*GOAL OF THE EXERCISE*
Copy out the listing in full, exactly as written, but not its pictures.

================================

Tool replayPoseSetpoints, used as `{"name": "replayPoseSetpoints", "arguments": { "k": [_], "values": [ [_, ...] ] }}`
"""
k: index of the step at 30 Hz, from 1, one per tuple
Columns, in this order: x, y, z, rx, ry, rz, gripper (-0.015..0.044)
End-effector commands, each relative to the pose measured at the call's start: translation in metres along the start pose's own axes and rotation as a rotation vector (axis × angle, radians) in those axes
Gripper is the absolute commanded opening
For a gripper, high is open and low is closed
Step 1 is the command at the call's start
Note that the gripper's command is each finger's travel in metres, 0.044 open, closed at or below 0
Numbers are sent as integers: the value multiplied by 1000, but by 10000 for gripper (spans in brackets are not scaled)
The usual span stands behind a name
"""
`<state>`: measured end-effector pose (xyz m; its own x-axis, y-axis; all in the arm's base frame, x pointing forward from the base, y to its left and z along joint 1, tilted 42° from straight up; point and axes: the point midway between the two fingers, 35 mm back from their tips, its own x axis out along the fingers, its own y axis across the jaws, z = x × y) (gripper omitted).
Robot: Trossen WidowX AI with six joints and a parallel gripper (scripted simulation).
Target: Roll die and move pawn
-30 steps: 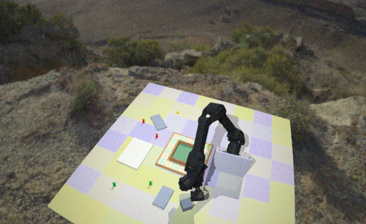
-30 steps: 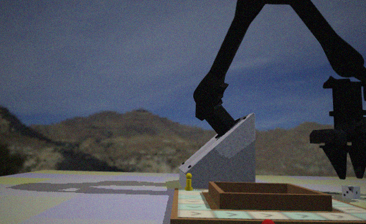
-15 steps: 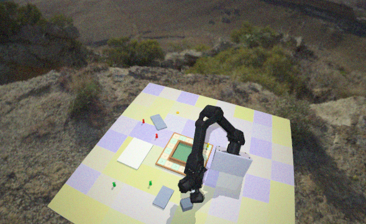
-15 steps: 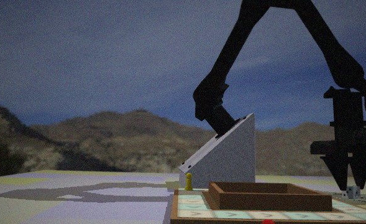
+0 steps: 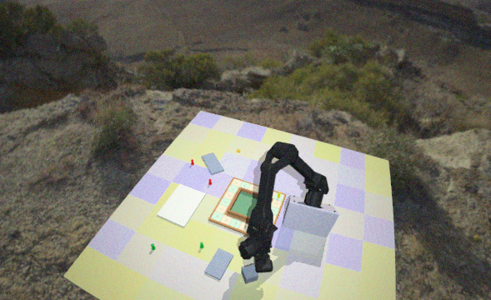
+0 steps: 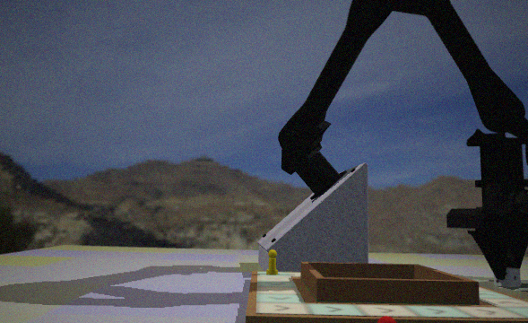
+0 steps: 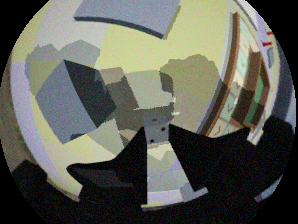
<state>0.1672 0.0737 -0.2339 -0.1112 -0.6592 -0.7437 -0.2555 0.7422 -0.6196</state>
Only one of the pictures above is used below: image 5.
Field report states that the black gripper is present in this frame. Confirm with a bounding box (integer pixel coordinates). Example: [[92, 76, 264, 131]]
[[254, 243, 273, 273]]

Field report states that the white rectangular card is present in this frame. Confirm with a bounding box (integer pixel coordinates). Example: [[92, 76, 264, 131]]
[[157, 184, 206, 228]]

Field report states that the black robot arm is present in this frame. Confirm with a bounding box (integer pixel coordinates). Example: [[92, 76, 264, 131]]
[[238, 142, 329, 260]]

================================

*SOLUTION TO THIS TASK*
Tool replayPoseSetpoints, used as `{"name": "replayPoseSetpoints", "arguments": { "k": [_], "values": [ [_, ...] ] }}`
"""
k: index of the step at 30 Hz, from 1, one per tuple
Columns, in this order: x, y, z, rx, ry, rz, gripper (-0.015..0.044)
End-effector commands, each relative to the pose measured at the call's start: translation in metres along the start pose's own axes and rotation as a rotation vector (axis × angle, radians) in those axes
Gripper is the absolute commanded opening
For a gripper, high is open and low is closed
Step 1 is the command at the call's start
Note that the gripper's command is each finger's travel in metres, 0.044 open, closed at or below 0
Numbers are sent as integers: the value multiplied by 1000, but by 10000 for gripper (spans in brackets are not scaled)
The usual span stands behind a name
"""
`<state>`: measured end-effector pose (xyz m; its own x-axis, y-axis; all in the arm's base frame, x pointing forward from the base, y to its left and z along joint 1, tilted 42° from straight up; point and axes: the point midway between the two fingers, 35 mm back from their tips, its own x axis out along the fingers, its own y axis across the jaws, z = x × y) (gripper omitted).
Robot: Trossen WidowX AI with six joints and a parallel gripper (scripted simulation).
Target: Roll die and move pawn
-30 steps: 
-30 steps: 
-15 steps: 
-15 steps: 
+0 steps: 
+0 steps: 
+0 steps: 
<state>0.1672 0.0737 -0.2339 -0.1112 -0.6592 -0.7437 -0.2555 0.7422 -0.6196</state>
Only one of the pictures above is used below: image 5.
Field report states that the black gripper is present in this frame. Confirm with a bounding box (integer pixel coordinates). Example: [[92, 76, 264, 131]]
[[254, 243, 273, 273]]

Field report states that the white rectangular card is present in this frame. Confirm with a bounding box (integer pixel coordinates). Example: [[92, 76, 264, 131]]
[[157, 184, 206, 228]]

Field report states that the black robot arm is present in this frame. Confirm with a bounding box (integer pixel coordinates). Example: [[92, 76, 264, 131]]
[[238, 142, 329, 260]]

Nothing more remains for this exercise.